» Exercise brief
Go through the data and retrieve each line that includes the string "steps".

» Information provided
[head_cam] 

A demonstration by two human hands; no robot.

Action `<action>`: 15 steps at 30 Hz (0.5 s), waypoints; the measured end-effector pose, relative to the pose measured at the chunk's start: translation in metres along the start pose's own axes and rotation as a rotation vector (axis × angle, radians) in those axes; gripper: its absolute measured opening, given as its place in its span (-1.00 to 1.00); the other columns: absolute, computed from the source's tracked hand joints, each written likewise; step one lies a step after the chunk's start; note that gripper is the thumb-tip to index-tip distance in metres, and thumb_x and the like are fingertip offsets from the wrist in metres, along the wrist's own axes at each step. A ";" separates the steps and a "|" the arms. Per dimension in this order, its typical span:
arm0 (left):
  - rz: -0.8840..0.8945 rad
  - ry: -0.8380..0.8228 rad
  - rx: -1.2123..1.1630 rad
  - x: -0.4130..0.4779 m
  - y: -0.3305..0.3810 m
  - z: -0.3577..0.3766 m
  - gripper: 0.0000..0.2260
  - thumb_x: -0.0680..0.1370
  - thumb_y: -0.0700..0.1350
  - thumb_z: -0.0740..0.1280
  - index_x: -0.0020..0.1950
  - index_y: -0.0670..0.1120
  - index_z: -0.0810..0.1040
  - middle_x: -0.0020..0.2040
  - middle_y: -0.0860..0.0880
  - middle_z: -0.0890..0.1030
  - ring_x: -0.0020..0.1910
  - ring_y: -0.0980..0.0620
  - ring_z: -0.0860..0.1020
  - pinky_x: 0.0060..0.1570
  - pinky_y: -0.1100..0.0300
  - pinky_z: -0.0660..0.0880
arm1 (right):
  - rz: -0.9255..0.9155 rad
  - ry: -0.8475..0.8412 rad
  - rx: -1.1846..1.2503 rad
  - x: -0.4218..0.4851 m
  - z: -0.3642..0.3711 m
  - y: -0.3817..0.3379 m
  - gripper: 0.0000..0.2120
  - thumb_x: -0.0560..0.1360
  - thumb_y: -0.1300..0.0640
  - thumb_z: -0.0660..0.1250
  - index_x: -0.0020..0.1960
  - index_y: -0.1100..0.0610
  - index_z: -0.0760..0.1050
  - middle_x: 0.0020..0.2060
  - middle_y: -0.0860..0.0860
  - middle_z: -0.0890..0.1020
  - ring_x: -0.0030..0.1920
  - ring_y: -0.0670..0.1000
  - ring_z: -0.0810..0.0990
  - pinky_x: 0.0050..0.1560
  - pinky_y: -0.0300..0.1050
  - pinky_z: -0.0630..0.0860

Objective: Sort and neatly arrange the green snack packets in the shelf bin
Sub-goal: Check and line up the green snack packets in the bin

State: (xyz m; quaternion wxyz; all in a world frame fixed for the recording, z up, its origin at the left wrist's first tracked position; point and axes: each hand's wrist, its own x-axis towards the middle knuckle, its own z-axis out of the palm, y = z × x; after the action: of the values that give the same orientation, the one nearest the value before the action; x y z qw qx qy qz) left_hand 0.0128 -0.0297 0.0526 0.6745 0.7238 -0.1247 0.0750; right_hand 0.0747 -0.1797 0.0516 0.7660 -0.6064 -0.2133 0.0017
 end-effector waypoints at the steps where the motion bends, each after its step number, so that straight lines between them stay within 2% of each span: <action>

» Task solution
Action `<action>`: 15 steps at 30 Hz (0.5 s), waypoints; the measured end-effector pose, relative to the pose measured at the chunk's start: translation in metres along the start pose's own axes and rotation as a rotation vector (axis × angle, radians) in those axes; gripper: its absolute measured opening, given as its place in its span (-1.00 to 1.00); the other columns: absolute, computed from the source's tracked hand joints, each written likewise; step one lies a step after the chunk's start; note that gripper is the thumb-tip to index-tip distance in metres, and thumb_x and the like are fingertip offsets from the wrist in metres, along the wrist's own axes at each step. A ";" separates the steps and a "|" the arms. Per dimension in this order, its typical span:
 end-effector waypoints at the steps where the motion bends, each after its step number, so that straight lines between them stay within 2% of each span: <action>

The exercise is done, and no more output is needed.